A Fuzzy-Based Approach for Representing and Reasoning on Imprecise Time Intervals in Fuzzy-OWL 2 Ontology

Abstract

Representing and reasoning on imprecise temporal information is a common requirement in the field of Semantic Web. Many works exist to represent and reason on precise temporal information in OWL; however, to the best of our knowledge, none of these works is devoted to represent and reason on imprecise time intervals. To address this problem, we propose a fuzzy-based approach for representing and reasoning on imprecise time intervals in ontology. Our approach is based on fuzzy sets theory and fuzzy tools and is modeled in Fuzzy-OWL 2. The 4D-fluents approach is extended, with new fuzzy components, in order to represent imprecise time intervals and qualitative fuzzy interval relations. The Allen’s interval algebra is extended in order to compare imprecise time intervals in a fuzzy gradual personalized way. Inferences are done via a set of Mamdani IF-THEN rules.

1 Introduction

In the Semantic Web field, representing and reasoning on imprecise temporal information is a common requirement. Indeed, temporal information given by users is often imprecise. For instance, if they give the information “Alexandre was married to Nicole by 1981 to late 90” two measures of imprecision are involved. On the one hand, the information “by 1981” is imprecise in the sense that it could mean approximately from 1980 to 1982; on the other hand, the information “late 90” is imprecise in the sense that it could mean, with an increasingly possibility, from 1995 to 2000. When an event is characterized by a gradual beginning and/or ending, it is usual to represent the corresponding time span as an imprecise time interval.
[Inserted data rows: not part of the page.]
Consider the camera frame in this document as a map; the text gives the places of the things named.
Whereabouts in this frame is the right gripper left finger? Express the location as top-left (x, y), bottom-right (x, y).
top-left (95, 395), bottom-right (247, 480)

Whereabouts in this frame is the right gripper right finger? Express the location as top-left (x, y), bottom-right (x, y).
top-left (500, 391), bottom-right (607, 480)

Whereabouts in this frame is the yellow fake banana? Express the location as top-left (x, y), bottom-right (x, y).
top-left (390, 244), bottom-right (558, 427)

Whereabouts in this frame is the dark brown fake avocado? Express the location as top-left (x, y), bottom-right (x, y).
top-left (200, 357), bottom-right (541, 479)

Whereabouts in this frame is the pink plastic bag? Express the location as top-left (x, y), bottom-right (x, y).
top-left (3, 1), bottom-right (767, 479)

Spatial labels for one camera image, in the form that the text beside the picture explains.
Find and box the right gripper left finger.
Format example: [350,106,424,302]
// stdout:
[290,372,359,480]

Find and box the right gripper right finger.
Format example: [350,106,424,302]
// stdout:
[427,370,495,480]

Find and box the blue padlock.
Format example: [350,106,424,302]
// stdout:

In OWL, many works have been proposed to represent and reason on precise temporal information; however, to the best of our knowledge, there is no work devoted to represent and reason on imprecise time intervals.

In this paper, we propose a fuzzy-based approach for representing and reasoning on imprecise time intervals in ontology. It is based on fuzzy sets theory and fuzzy tools. It is based on Fuzzy-OWL 2 [1] which is an extension of OWL 2 that deals with fuzzy information. To represent imprecise time intervals in Fuzzy-OWL 2, we extend the 4D-fluents model [2] in two ways: (1) It is enhanced with new fuzzy components to be able to model imprecise time intervals. (2) It is enhanced with qualitative temporal expressions representing fuzzy relations between imprecise temporal intervals. To reason on imprecise time intervals, we extend Allen’s work to compare imprecise time intervals in a fuzzy gradual personalized way. Our Allen’s extension introduces gradual fuzzy interval relations e.g., “long before”. It is personalized in the sense that it is not limited to a given number of interval relations. It is possible to determinate the level of precision that should be in a given context. For instance, the classic Allen relation “before” may be generalized in N interval relations, where “before₍₁₎” means “just before” and gradually the time gap between the two imprecise intervals increases until “before_(N)” which means “long before”. The resulting fuzzy interval relations are inferred from the introduced imprecise time intervals using the FuzzyDL reasoner [3], via a set of Mamdani IF-THEN rules, in Fuzzy-OWL 2.

The current paper is organized as follows: Sect. 2 is devoted to present some preliminary concepts and related work in the field of temporal information representation in OWL and reasoning on time intervals. In Sect. 3, we introduce our fuzzy-based approach for representing and reasoning on imprecise time intervals. Section 4 draws conclusions and future research directions.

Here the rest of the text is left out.